Incremental Processing

Pachyderm performs computations in an incremental fashion. That is, rather than computing a result all at once, it computes it in small pieces and then stitches those pieces together to form results. This allows Pachyderm to reuse results and compute things much more efficiently than traditional systems, which are forced to compute everything from scratch during every job.

Pachyderm supports two kinds of incremental processing:

  1. Inter-Datum Incrementality
  2. Intra-Datum Incrementality

If you are new to the idea of Pachyderm “datums,” you can learn more here.

Inter-datum Incrementality

Each of the input datums in a Pachyderm pipeline is processed in isolation, and the results of these isolated computations are combined to create the final result. Pachyderm will never process the same datum twice (unless you update a pipeline with the --reprocess flag). If you commit new data in Pachyderm that leaves some of the previously existing datums intact, the results of processing those pre-existing datums in a previous job will also remain intact. That is, the previous results for those pre-existing datums won’t be recalculated.

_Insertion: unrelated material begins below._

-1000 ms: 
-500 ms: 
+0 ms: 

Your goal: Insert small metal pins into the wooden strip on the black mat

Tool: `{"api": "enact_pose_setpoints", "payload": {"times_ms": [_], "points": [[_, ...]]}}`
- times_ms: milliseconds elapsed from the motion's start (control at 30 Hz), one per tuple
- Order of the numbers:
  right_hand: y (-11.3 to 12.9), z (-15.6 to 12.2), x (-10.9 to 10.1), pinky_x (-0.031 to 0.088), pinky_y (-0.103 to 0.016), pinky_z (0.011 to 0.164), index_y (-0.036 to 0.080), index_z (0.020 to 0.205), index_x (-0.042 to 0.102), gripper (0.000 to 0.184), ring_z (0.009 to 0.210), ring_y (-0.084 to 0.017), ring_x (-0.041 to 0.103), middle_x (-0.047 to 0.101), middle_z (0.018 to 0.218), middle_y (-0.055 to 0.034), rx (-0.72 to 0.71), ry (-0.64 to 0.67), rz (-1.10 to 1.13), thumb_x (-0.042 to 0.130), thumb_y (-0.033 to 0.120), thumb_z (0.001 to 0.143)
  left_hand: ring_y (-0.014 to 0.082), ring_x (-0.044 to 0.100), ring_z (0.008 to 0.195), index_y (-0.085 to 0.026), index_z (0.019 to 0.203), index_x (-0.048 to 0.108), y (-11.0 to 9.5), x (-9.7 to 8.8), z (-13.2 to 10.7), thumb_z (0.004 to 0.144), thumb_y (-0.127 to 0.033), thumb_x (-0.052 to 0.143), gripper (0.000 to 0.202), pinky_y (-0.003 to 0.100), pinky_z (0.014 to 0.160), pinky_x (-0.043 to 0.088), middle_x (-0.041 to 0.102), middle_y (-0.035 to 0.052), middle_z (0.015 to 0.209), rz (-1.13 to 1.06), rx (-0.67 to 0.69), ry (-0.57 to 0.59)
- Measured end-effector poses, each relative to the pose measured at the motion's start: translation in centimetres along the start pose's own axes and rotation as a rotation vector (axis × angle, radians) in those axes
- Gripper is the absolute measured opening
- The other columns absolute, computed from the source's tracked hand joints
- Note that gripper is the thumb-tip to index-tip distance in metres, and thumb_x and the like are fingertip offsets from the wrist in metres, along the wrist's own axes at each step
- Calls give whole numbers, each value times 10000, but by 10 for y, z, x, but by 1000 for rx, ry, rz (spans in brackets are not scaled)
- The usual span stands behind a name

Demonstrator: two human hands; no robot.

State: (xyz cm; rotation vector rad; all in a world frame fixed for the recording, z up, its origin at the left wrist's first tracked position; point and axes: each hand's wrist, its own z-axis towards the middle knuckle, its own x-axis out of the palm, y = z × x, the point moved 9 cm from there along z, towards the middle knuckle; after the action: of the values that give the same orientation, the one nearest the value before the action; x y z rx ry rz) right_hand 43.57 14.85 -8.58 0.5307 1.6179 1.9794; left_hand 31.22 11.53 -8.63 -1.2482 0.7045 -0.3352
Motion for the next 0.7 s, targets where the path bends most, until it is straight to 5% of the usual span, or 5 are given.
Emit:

This inter-datum incrementality is best illustrated with an example. Suppose we have a pipeline with a single input that looks like this:

{
  "atom": {
    "repo": "R",
    "glob": "*",
  }
}

Now, suppose you make a commit to R which adds a single file F1. Your pipeline will run a job, and that job will find a single datum to process (F1). This datum will be processed, because it’s the first time the pipeline has seen F1.

alt tag

If you then make a second commit to R adding another file F2, the pipeline will run a second job. This job will find two datums to process (F1 and F2). F2 will be processed, because it hasn’t been seen before. However F1 will NOT be processed, because an output from processing it already exists in Pachyderm.

Instead, the output from the previous job for F1 will be combined with the new result from processing F2 to create the output of this second job. This reuse of the result for F1 effectively halves the amount of work necessary to process the second commit.

alt tag

Finally, suppose you make a third commit to R, which modifies F1. Again you’ll have a job that sees two datums (the new F1 and the already processed F2). This time F2 won’t get processed, but the new F1 will be processed because it has different content as compared to the old F1.

alt tag

Note, you as a user don’t need to do anything to enable this inter-datum incrementality. It happens automatically, and it should should be transparent from your perspective. In the above example, you get the same result you would have gotten if you committed the same data in a single commit.

As of Pachyderm v1.5.1, list-job and inspect-job will tell you how many datums the job processed and how many it skipped. Below is an example of a job that had 5 datums, 3 that were processed and 2 that were skipped.

ID                                   OUTPUT COMMIT                             STARTED            DURATION           RESTART PROGRESS      DL       UL       STATE
54fbc366-3f11-41f6-9000-60fc8860fa55 pipeline/9c348deb64304d118101e5771e18c2af 13 seconds ago     10 seconds         0       3 + 2 / 5     0B       0B       success

Intra-datum Incrementality

Pachyderm also supports intra-datum incrementality, which is useful when the processing you’re doing can be done “online”. For example, when you are performing online training of a model or when you are summing a set of numbers in an aggregation.

Not all computations can be done online. Thus, this intra-datum incrementality is optionally enabled for Pachyderm pipelines via the incremental field in the pipeline specification.

Again, an example is instructive. Suppose you have a pipeline like the one illustrated above in the inter-datum section. However, instead of each datum being a single file, it is now a directory (D1, D2, etc.) which contains multiple files (F1, F2, etc.).

Each of these files in the directories contain numbers, and our pipeline sums the numbers in all of the files to produce a result that includes the sum of the numbers per directory. The pipeline also enables incrementality via the incremental field.

In a first commit, we add D1/F1. Our pipeline will run a job which sums up the numbers in all of the files in D1 (in this case, just D1/F1). This is similar to what would happen if the pipeline did not enable intra-datum incrementality.

alt tag

Then, in a second commit, we add D1/F2. Another job will be triggered process D1. However, the data it sees in D1 will be different from what it would be if the pipeline weren’t incremental. Instead of seeing D1/F1 and D1/F2, it will only see D1/F2.

Moreover, the output directory, /pfs/out, won’t be empty. /pfs/out will contain the results of last job that processed D1. That is, it will contain the sum of all the numbers in D1/F1.

As such, all our code needs to do is sum the numbers in D1/F2 and add them to the previous result, which we can access at /pfs/out/D1/result. We can then overwrite the previous result in /pfs/out with the new result.

alt tag